De ballenas y hombres que se extinguen

Algunas tribus indígenas deben pedir permiso a Dios para dar caza o sacrificar a un animal. Ellos, con una sabiduría milenaria heredada de sus antepasados, saben que dependen enteramente de la naturaleza para sobrevivir, y que sólo si la respetan ella los respetará.
Mi tatarabuelo cazó la última ballena del litoral vasco. Dicen que sus huesos decoran aún en el Aquarium Donostiarra.

Hasta hay unos versos en euskera que rememoran la rivalidad entre Orio, Zarautz y Getaria por ser los primeros en arponear, y cómo unos eran valientes y otros cobardes, y cómo los cobardes engañaron a los valientes y se llevaron la ballena a su puerto, y cómo durante un litigio en Pamplona que dio razón al valiente Caperochipi, el primero que clavó su arpón, la ballena se pudrió y hubo que donar sus restos a la ciencia...

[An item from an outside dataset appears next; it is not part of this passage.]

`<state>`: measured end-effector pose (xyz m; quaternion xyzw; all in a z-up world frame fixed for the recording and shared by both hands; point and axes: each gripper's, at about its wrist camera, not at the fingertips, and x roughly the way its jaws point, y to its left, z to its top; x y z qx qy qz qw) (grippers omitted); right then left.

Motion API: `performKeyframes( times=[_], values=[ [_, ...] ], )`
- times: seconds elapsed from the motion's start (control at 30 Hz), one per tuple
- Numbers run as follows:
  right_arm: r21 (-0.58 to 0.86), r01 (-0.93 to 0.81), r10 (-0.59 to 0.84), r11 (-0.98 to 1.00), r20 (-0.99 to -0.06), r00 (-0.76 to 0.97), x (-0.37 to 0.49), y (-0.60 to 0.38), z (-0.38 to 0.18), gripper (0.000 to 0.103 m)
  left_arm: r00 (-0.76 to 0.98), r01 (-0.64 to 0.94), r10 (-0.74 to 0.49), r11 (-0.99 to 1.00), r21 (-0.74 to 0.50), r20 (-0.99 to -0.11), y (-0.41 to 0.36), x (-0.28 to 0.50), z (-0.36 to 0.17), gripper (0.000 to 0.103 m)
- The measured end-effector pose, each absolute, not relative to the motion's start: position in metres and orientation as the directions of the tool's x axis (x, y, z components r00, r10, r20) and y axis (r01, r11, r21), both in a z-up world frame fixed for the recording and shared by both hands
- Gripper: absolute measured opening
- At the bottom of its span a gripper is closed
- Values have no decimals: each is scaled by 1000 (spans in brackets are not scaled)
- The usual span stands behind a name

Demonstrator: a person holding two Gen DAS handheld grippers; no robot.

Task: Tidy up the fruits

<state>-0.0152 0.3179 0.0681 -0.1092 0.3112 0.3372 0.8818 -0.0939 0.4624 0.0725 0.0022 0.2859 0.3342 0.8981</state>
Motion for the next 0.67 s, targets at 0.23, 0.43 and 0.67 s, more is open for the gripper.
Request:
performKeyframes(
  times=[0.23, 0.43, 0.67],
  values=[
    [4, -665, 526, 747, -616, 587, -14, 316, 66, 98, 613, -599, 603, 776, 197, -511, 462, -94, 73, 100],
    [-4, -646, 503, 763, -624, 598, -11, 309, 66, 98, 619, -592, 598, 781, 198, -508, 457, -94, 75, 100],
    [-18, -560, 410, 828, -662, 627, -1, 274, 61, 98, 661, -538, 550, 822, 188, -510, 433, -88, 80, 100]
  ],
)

Aquellos hombres eran valientes, pero estúpidos. Y, sobretodo, desconocían cómo se rige el mundo, a pesar de depender enteramente de él para sobrevivir. Sin embargo, arriesgaban sus vidas cada vez que salían a la mar.

Hoy, además de estúpidos, los balleneros son cobardes y mezquinos. Ya no arriesgan nada y matan de forma industrial, agotando cualquier posibilidad de perpetuar su propia actividad y, por tanto, de perpetuarse ellos mismos como especie cazadora.

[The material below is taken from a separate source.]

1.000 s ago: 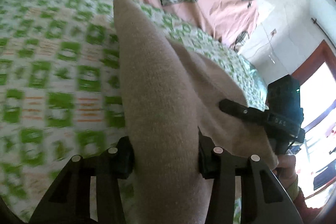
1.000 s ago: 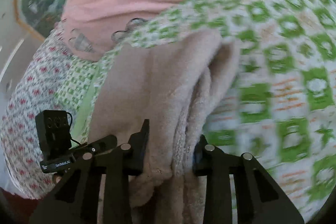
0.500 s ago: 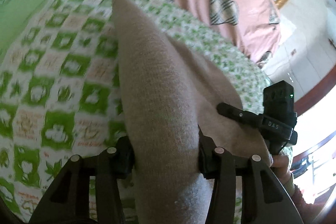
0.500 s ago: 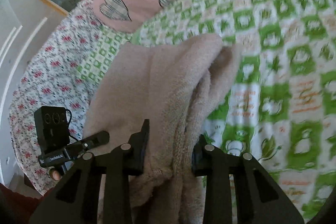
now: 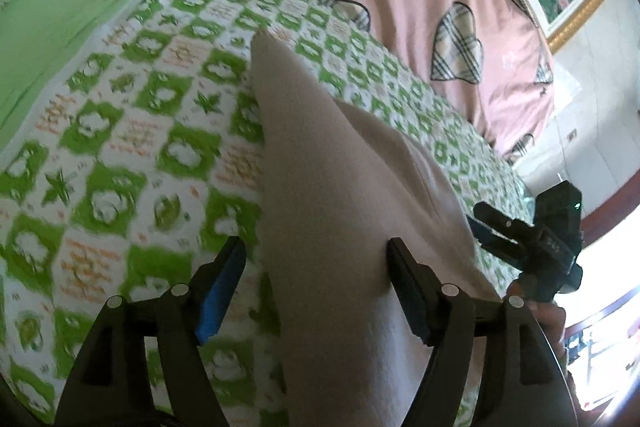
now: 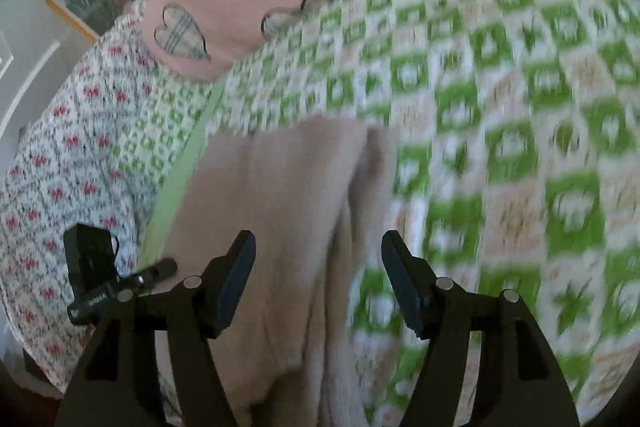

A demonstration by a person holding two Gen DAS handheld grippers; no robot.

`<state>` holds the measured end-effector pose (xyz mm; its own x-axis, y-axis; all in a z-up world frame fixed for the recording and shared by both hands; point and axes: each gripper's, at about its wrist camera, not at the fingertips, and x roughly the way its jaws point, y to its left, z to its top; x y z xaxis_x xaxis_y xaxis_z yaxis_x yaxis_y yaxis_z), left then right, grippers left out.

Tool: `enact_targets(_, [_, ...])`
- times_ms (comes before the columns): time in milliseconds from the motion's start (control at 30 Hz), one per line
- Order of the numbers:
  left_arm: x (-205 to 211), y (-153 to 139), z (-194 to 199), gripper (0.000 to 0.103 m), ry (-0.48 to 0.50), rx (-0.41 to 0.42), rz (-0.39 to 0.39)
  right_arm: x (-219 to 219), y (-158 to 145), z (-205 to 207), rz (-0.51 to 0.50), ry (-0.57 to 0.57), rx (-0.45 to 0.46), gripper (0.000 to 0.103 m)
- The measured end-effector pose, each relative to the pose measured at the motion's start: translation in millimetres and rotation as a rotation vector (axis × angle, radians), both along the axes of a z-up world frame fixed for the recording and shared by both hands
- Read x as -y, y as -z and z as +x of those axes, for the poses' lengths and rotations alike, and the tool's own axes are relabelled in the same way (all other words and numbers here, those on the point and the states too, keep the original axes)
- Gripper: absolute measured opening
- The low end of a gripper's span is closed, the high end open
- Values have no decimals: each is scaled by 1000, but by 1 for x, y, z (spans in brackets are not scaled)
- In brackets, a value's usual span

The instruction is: Fold small clothes

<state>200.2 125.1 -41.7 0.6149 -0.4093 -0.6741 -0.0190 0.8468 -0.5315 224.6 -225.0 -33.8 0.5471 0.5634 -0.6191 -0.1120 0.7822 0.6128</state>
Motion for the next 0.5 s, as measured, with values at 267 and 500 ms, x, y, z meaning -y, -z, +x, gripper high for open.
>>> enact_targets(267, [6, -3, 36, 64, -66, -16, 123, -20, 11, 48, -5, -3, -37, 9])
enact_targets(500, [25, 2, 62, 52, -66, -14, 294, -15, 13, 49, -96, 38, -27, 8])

No se cómo pedir perdón, en nombre de nuestra especie y en honor a su supuesta inteligencia, a estas bellísimas criaturas que cantan, que sufren, que son inteligentes y que para algunos sólo representan un montón de carne y aceites flotando por mar abierto sin propietario. Quizás por eso deban extinguirse, porque no queda nadie capaz de reconocer en ellas una metáfora de los atributos divinos. Aunque, en tal caso, realmente quien se extingue es el ser humano.